真是天助我也,我那恶毒的计划刚刚制定出来,大酱块最为喜欢的,据奶奶屄言称掺混了毒品成份的良友牌香烟便莫名其妙地脱销了,不明不白地从商店的货架上,永远地消尸灭迹了,可这苦煞了瘾君子——大酱块。
为了能够找回那奇妙的味觉,大酱块尝试着吸食各种品牌的香烟:555、万宝路、蓝剑、骆驼……甚至还吸食起往日根本不屑一顾,极为廉价,但却辛辣无比的羚羊牌雪茄烟。
大酱块的面前摆放着各种品牌的香烟盒,打火机啪啪啪地开启着,一根接着一根地点燃烟卷,可是,仅仅吸上数口,便懊恼不已地将香烟按灭在玻璃缸里:“唉,不对,不对,他妈的,这是什么破烟,”大酱块绝望地唉息着:“完喽,完喽,无论什么好烟,到了我的嘴里,都他妈的抽不出良友的味道来!”

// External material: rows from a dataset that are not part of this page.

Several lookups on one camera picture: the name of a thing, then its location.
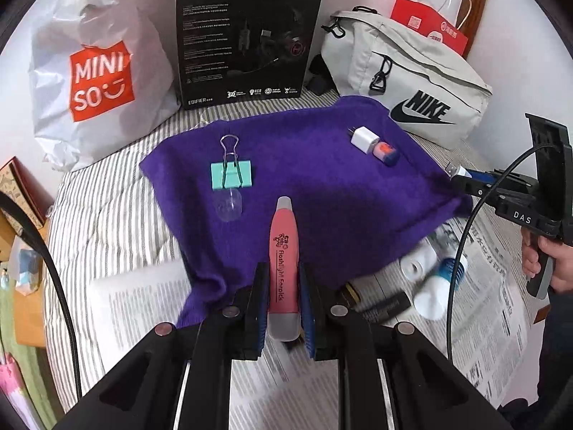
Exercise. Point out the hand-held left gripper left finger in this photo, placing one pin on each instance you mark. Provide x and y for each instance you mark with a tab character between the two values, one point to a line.
260	318

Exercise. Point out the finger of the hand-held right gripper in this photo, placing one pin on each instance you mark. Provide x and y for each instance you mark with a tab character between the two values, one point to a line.
481	174
468	187

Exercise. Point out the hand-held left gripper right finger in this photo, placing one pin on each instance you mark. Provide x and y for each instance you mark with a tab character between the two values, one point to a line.
306	318

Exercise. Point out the pink flashlight earpick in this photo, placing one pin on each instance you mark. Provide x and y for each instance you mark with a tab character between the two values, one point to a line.
283	268

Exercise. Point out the white charger cube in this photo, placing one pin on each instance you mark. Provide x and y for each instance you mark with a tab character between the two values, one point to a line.
363	138

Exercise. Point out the clear plastic cap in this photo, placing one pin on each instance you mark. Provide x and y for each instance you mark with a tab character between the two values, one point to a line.
229	206

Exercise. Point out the green binder clip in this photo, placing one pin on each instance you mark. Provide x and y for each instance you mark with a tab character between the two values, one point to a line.
232	174

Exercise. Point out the person's right forearm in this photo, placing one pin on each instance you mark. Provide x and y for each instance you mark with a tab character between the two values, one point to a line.
559	345

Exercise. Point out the person's right hand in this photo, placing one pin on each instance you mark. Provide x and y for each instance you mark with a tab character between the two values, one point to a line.
559	260

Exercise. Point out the black stick with yellow band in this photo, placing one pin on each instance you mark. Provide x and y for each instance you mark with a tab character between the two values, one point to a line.
385	307

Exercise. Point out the white tape roll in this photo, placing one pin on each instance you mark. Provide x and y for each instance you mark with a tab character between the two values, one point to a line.
418	264

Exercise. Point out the white and blue bottle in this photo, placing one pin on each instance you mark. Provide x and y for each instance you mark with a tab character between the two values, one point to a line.
434	295

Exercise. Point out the grey waist bag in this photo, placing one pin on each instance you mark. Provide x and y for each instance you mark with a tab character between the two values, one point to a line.
403	80

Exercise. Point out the newspaper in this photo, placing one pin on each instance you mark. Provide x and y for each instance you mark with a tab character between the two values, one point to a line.
134	313

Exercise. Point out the purple towel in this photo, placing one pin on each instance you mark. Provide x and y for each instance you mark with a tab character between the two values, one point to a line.
313	188

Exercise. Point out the striped bed sheet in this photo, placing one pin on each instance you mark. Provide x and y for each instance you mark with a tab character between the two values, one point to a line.
103	197

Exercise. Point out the orange envelope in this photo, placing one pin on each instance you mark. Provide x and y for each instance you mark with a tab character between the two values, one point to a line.
29	322

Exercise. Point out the small white and blue carton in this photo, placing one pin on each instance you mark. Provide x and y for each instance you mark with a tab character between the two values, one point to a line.
27	273

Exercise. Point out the pink bag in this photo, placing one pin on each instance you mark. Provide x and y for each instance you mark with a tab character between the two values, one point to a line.
11	385

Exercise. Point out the black headset box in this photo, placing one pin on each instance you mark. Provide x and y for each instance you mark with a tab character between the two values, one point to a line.
248	36

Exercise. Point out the brown patterned box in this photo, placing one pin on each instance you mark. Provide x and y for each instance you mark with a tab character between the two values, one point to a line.
20	183

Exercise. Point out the white plastic shopping bag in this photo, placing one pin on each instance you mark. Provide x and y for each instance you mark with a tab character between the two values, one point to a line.
89	76

“舅舅,”望着大酱块若饥若渴、坐立不安的窘态,我认为时机已然成熟,我平静地掏出奶奶屄早已准备好的,没有任何商标,仅仅包裹着一层白纸的香烟推到大酱块的手旁:“舅舅,你尝尝这个,看看能否品到良友的味道来!”
“哼,”大酱块不屑地撇了白烟盒一眼,粗手指不耐烦地推开白烟盒:“这是什么破玩意,连个商标都没有,能好抽么!”
“舅舅,”我启开白烟盒,拽出一支香烟,恭恭敬敬到递到大酱块的面前,又殷勤地打开火机:“舅舅,是好是坏,尝尝不就知道啦!”
“哦——”在我的劝说之下,大酱块勉强叼住烟卷,毫无希望地狠吸了一口,然后,非常认真地品味起来,随着薄雾的缕缕升腾,大酱块木然的表情渐渐地兴奋起来,只见他吐出烟卷,夹在黄浊的手指间,仔细地审视一番,继而,又塞进嘴里,大口大口地狂吸起来。
“哦——小子……”大酱块再次吐出已吸尽大半截的烟卷,在我的面前晃了晃:“你还别说,这烟真不赖啊,有良友烟的味道,嗯,好象他妈的比良友烟的味道还要浓,刚刚抽了几口,就他妈的精神倍增啊,小子,这烟,你是从哪掏弄来的啊?”
“朋友给的!”我坦然答道。
大酱块终于露出满意的微笑来:“嘿嘿,这烟不错,小子,”大酱块掏出精美的钱包:“这烟,多少钱一盒啊,再给我弄点来!”